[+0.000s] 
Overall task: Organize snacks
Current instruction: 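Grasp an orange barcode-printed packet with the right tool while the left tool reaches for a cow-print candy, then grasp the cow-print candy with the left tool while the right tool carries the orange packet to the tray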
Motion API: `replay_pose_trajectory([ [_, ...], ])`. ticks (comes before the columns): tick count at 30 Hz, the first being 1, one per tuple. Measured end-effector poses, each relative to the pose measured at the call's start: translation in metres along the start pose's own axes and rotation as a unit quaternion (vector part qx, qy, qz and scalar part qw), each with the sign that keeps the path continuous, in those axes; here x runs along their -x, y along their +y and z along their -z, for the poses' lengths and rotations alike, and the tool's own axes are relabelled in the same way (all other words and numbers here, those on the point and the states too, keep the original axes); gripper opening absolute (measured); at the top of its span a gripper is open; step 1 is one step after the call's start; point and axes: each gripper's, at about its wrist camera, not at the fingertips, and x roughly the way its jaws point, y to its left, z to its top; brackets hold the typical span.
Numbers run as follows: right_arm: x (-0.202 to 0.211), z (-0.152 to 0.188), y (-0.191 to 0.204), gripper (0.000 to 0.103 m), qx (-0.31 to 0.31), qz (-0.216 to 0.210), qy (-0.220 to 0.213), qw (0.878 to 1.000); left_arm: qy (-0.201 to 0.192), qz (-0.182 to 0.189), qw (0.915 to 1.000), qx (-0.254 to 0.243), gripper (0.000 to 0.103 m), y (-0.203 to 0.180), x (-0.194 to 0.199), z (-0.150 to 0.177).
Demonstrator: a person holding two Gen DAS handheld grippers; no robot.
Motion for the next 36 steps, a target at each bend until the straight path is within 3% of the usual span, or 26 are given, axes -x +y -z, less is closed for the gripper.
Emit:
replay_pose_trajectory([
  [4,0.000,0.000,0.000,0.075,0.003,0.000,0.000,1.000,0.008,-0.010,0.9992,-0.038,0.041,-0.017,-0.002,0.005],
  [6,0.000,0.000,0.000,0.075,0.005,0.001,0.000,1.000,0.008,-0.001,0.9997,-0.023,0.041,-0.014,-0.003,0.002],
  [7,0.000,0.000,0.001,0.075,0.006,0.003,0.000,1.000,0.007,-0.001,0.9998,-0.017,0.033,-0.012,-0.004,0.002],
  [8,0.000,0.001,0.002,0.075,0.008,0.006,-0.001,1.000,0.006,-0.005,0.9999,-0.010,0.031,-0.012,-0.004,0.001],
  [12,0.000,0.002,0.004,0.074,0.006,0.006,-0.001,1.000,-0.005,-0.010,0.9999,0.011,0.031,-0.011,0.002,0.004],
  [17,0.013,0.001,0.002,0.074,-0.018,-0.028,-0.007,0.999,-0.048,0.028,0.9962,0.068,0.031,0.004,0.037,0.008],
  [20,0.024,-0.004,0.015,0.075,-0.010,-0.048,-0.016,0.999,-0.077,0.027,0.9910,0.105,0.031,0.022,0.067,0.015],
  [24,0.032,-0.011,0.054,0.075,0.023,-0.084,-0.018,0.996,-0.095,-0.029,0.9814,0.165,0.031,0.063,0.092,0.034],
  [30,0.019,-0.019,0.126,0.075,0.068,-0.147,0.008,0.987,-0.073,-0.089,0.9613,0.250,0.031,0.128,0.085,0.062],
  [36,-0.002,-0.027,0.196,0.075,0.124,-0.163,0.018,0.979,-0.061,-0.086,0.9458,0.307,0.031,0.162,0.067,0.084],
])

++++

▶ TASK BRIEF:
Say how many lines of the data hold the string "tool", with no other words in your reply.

▶ ANSWER FOR THIS EXERCISE:
2